Everybody seems to be pointing at increasing the max watches, always to this magic number:

fs.inotify.max_user_watches=524288

What happens when you're already at that setting and still have the same error?

TL;DR

I think the simplest solution, before even starting meddling with obscure settings would be to simply run:

sudo sysctl -p

This alone will refresh the system and forget previous watched files. For me, it works every simgle time.

More details

As it seems, whenever you run something like npm run start|dev (depending on whether you're using Webpack or Vite), everything inside node_modules is put under watch. Have you seen node_modules? I have in a single project over 1000 folders inside it, and 96 different file types, clocking almost 35000 files!
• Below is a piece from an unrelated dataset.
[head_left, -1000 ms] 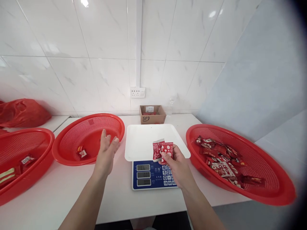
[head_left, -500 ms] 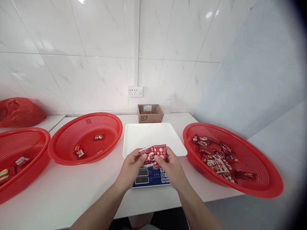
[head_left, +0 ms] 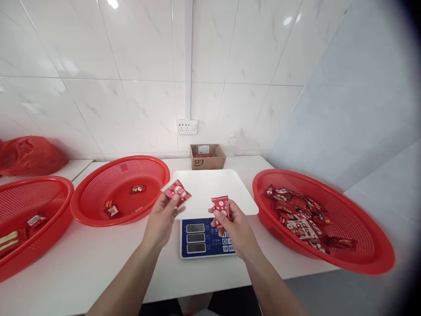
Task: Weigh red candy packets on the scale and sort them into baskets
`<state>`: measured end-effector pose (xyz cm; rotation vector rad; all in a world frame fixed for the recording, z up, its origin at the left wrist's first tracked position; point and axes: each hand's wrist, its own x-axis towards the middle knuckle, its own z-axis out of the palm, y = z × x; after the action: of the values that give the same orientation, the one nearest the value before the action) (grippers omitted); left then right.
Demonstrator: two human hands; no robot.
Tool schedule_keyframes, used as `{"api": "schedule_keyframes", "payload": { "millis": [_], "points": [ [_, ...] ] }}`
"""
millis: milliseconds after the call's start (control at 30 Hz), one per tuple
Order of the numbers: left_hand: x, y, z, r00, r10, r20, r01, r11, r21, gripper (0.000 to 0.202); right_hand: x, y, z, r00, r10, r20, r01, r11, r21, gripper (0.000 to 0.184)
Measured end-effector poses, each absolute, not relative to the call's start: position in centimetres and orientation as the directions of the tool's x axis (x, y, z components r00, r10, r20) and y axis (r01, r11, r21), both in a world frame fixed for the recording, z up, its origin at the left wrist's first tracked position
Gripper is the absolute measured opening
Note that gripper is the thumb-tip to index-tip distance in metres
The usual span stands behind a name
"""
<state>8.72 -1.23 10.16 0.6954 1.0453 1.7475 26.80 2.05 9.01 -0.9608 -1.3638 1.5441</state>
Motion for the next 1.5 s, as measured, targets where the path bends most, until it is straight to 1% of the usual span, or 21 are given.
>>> {"api": "schedule_keyframes", "payload": {
  "millis": [67, 133, 200, 267, 333, 400, 467, 533, 600, 667, 733, 800, 900, 1000, 1067, 1167, 1233, 1300, 1367, 1500],
  "points": [
    [7.0, -0.5, 10.9, -0.539, 0.841, -0.046, -0.537, -0.301, 0.788, 0.018, 26.9, 2.1, 9.0, -0.359, 0.933, -0.013, -0.068, -0.04, -0.997, 0.034],
    [5.6, 0.0, 11.8, -0.613, 0.779, -0.132, -0.609, -0.359, 0.708, 0.009, 27.0, 2.1, 8.9, -0.376, 0.927, 0.009, -0.041, -0.007, -0.999, 0.037],
    [5.1, 0.1, 12.2, -0.597, 0.775, -0.209, -0.659, -0.324, 0.679, 0.009, 27.0, 2.1, 8.8, -0.406, 0.913, 0.038, -0.025, 0.031, -0.999, 0.039],
    [5.5, -0.2, 12.2, -0.491, 0.842, -0.226, -0.676, -0.204, 0.708, 0.013, 26.9, 2.1, 8.7, -0.449, 0.893, 0.045, -0.009, 0.046, -0.999, 0.037],
    [6.9, -0.7, 11.8, -0.322, 0.932, -0.164, -0.594, -0.064, 0.802, 0.02, 26.7, 2.0, 8.8, -0.501, 0.865, 0.023, 0.011, 0.034, -0.999, 0.033],
    [8.7, -1.3, 11.3, -0.131, 0.989, -0.064, -0.393, 0.008, 0.92, 0.026, 26.5, 1.9, 8.9, -0.554, 0.833, -0.006, 0.042, 0.021, -0.999, 0.029],
    [10.1, -1.6, 10.8, -0.01, 1.0, 0.013, -0.175, -0.015, 0.984, 0.026, 26.5, 1.7, 9.0, -0.592, 0.806, -0.021, 0.076, 0.03, -0.997, 0.024],
    [10.9, -1.7, 10.5, 0.019, 0.999, 0.029, -0.051, -0.028, 0.998, 0.022, 26.5, 1.5, 9.0, -0.597, 0.801, -0.039, 0.124, 0.044, -0.991, 0.022],
    [11.2, -1.6, 10.3, 0.015, 1.0, 0.014, -0.023, -0.014, 1.0, 0.023, 26.7, 1.3, 8.9, -0.579, 0.813, -0.059, 0.181, 0.058, -0.982, 0.02],
    [11.1, -1.6, 10.2, 0.049, 0.999, -0.008, -0.014, 0.009, 1.0, 0.023, 26.9, 1.1, 8.8, -0.568, 0.821, -0.061, 0.221, 0.081, -0.972, 0.018],
    [10.9, -1.6, 10.2, 0.088, 0.996, -0.033, 0.006, 0.033, 0.999, 0.023, 27.0, 1.1, 8.8, -0.578, 0.814, -0.053, 0.23, 0.1, -0.968, 0.018],
    [10.9, -1.7, 10.1, 0.101, 0.994, -0.048, 0.015, 0.047, 0.999, 0.023, 27.0, 1.1, 8.7, -0.582, 0.811, -0.063, 0.227, 0.087, -0.97, 0.019],
    [10.9, -1.8, 10.1, 0.035, 0.999, -0.001, -0.011, 0.001, 1.0, 0.023, 26.9, 1.1, 8.5, -0.555, 0.83, -0.056, 0.219, 0.081, -0.972, 0.023],
    [10.9, -1.9, 10.1, -0.017, 1.0, 0.022, -0.004, -0.022, 1.0, 0.025, 26.9, 1.3, 8.2, -0.53, 0.848, 0.018, 0.229, 0.164, -0.96, 0.029],
    [10.9, -1.9, 10.2, 0.024, 1.0, -0.009, 0.008, 0.009, 1.0, 0.025, 27.0, 1.4, 8.1, -0.518, 0.854, 0.053, 0.25, 0.21, -0.945, 0.033],
    [11.1, -1.9, 10.3, 0.093, 0.995, -0.047, 0.008, 0.046, 0.999, 0.026, 27.2, 1.4, 8.1, -0.505, 0.862, 0.051, 0.256, 0.206, -0.945, 0.033],
    [11.2, -1.8, 10.3, 0.068, 0.997, -0.034, 0.002, 0.034, 0.999, 0.026, 27.3, 1.5, 8.2, -0.509, 0.86, 0.044, 0.239, 0.19, -0.952, 0.032],
    [11.0, -1.6, 10.3, -0.013, 1.0, 0.007, -0.01, -0.007, 1.0, 0.025, 27.5, 1.6, 8.3, -0.504, 0.862, 0.049, 0.228, 0.188, -0.955, 0.032],
    [10.2, -1.2, 10.4, -0.132, 0.989, 0.067, -0.039, -0.072, 0.997, 0.024, 28.1, 1.7, 8.6, -0.48, 0.876, 0.058, 0.23, 0.19, -0.954, 0.032],
    [6.9, -0.6, 11.3, -0.385, 0.911, 0.149, -0.116, -0.208, 0.971, 0.022, 30.2, 2.3, 9.1, -0.395, 0.915, 0.079, 0.269, 0.198, -0.943, 0.033]
  ]
}}
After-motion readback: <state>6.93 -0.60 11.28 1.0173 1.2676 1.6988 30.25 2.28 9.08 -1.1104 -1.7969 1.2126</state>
There are rumours of an NPM package with pictures of the author's dog, or girlfriend, or both, or of a dog that is also the author's girlfriend... I forget now.

In a much more controlled fashion, Python virtual environments also have multiple files and a Django runserver will also watch everything under its purview.

Bottom line is, Linux loads all those file names into some sort of in-memory structure and they just stay there, even after you interrupt your npm run .... If you're one of those devs that reboots their laptop every day, you might never hit this. But if, like me, you hibernate because you have 10 workspaces and tons of stuff open (fullstack working on multiple projects), then this will happen, not if, but when.

So,if you're not running a ton of projects at the same time, try the little sudo sysctl -p and just be happy.

If you happen to be rich enough that your laptop can actually run all that in one go, then I'd recommend either segregate your projects into VMs, or just containerise them, because containers are like Vegas: "what goes in docker stays in docker."